9.Korean Medication Algorithm Project for Bipolar Disorder 2022, Fifth Revision: An Executive Summary
Young Sup WOO ; Won-Myong BAHK ; Jong-Hyun JEONG ; Jung Goo LEE ; Won KIM ; InKi SOHN ; Sung-Yong PARK ; Se-Hoon SHIM ; Jeong Seok SEO ; IL Han CHOO ; Chan-Mo YANG ; Myung Hun JUNG ; Duk-In JON ; Moon-Doo KIM ; Bo-Hyun YOON
Clinical Psychopharmacology and Neuroscience 2022;20(4):747-761
Objective:
We revised the Korean Medication Algorithm Project for Bipolar Disorder (KMAP-BP), first published in 2002 and revised in 2006, 2010, 2014, and 2018, to reflect recent progress in the treatment of bipolar disorder.
Methods:
The questionnaires consisted of 56 items for adult patients and 7 items for child/adolescent patients, and were used to obtain the consensus of experts regarding pharmacological treatment strategies for various phases of bipolar disorder. The review committee included 87 Korean psychiatrists and 40 child and adolescent psychiatry experts.
Results:
For treatment of manic episodes, a combination of a mood stabilizer (MS) and atypical antipsychotics (AAP), or monotherapy with MS or AAP were recommended as first-line treatments. Combinations of MS and AAP, or AAP and lamotrigine (LMT) were recommended as first-line treatments for depressive episodes regardless of the severity. Monotherapy with MS, AAP, or LMT were also first-line treatments for mild to moderate depressive episodes. For mixed features, a combination of MS and AAP, or monotherapy with AAP or MS were recommended as first-line treatments, and a combination of AAP and LMT, or MS and LMT were the first-line treatments for depressive mixed state.
Conclusion
The recommendations of the KMAP-BP 2022 have changed from the previous version, to reflect the evolution of the social culture and healthcare system in Korea and recent evidence regarding pharmacotherapy of bipolar disorder. The KMAP-BP 2022 provides clinicians with a wealth of information regarding appropriate strategies to treat patients with bipolar disorder.

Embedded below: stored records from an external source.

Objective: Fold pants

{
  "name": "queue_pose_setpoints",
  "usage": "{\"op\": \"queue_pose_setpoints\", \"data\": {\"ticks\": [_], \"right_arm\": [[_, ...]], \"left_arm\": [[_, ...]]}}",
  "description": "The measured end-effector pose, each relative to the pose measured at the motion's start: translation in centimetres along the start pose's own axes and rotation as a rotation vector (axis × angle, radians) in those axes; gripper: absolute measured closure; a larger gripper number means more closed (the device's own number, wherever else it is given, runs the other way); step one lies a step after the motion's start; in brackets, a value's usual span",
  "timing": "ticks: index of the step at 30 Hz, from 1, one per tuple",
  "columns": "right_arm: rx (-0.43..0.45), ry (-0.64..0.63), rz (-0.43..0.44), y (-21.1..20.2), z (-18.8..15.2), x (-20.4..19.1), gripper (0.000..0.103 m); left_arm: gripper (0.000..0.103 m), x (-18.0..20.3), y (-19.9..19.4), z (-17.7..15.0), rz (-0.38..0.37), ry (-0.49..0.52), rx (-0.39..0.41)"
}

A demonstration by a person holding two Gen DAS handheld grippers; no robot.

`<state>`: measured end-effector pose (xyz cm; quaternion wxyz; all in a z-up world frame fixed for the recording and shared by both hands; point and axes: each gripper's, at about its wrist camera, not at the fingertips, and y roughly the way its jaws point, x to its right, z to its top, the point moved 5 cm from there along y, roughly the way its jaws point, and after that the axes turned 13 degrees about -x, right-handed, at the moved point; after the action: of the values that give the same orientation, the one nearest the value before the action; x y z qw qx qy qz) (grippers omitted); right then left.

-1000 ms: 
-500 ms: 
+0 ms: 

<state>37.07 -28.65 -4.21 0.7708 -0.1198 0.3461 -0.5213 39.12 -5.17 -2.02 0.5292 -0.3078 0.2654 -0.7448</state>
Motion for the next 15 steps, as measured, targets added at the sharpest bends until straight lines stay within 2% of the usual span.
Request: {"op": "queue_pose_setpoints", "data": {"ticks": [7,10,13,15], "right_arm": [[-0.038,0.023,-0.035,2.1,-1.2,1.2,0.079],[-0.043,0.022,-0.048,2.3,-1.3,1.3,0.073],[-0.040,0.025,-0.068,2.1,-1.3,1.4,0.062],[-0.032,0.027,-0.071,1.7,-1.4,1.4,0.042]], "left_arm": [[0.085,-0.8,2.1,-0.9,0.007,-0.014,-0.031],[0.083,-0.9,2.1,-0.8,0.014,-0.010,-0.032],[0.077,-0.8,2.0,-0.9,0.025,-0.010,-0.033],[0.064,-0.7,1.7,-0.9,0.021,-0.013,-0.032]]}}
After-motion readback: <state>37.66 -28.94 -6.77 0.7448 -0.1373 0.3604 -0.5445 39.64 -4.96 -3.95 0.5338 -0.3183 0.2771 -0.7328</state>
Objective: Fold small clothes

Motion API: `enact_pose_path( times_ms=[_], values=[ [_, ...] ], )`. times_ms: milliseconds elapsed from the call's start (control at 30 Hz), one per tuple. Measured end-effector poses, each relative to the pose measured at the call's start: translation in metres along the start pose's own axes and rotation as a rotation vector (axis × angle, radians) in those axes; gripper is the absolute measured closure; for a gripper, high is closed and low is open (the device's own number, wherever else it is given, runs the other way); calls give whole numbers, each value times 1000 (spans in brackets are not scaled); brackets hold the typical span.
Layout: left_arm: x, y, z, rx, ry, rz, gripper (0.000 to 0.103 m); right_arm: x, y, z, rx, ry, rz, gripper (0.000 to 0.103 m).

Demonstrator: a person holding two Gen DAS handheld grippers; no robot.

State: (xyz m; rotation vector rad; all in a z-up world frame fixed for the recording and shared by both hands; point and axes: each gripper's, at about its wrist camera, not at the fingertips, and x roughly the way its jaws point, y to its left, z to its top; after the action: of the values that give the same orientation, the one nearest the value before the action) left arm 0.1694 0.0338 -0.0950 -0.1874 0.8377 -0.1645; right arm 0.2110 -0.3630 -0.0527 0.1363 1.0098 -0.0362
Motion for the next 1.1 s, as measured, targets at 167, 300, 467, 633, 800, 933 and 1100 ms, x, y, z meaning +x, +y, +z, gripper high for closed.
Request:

10.Korean Medication Algorithm Project for Bipolar Disorder 2022:Rapid Cycling
Jong-Hyun JEONG ; Won-Myong BAHK ; Young Sup WOO ; Bo-Hyun YOON ; Jeong Seok SEO ; IL Han CHOO ; Chan-Mo YANG ; Won KIM ; Jung Goo LEE ; Se-Hoon SHIM ; Sung-Yong PARK ; InKi SOHN ; Moon-Doo KIM ; Myung Hun JUNG ; Duk-In JON
Journal of Korean Neuropsychiatric Association 2022;61(3):204-213
Objectives:
This study revised the Korean Medication Algorithm Project for Bipolar Disorder 2018 for rapid cycling.
Methods:
Questionnaires to survey the expert opinion of medication for rapid cycling were completed by a review committee consisting of 87 Korean expert psychiatrists. The experts’ opinions were classified into three categories based on the lowest category in which the confidence interval fell (6.5≤ for first-line, 3.5≤ for second-line, and 3.5> for third-line treatment).
Results:
The first-line treatments were a combination of mood stabilizers and atypical antipsychotics, atypical antipsychotics monotherapy, or mood stabilizer monotherapy. Furthermore, a mood stabilizer with lamotrigine therapy and an atypical antipsychotic with lamotrigine combinations was the first-line treatment for a depressive episode. The first-line medications in all episodes were valproate, lithium, quetiapine, olanzapine, and aripiprazole. Risperidone was the first-line medication in manic episodes and mixed states, and lamotrigine was the first-line medication for treating depressive episodes.
Conclusion
Compared to the surveys in 2018, the preference for atypical antipsychotics and lamotrigine has increased, and the modalities as a second-line treatment are more diversified.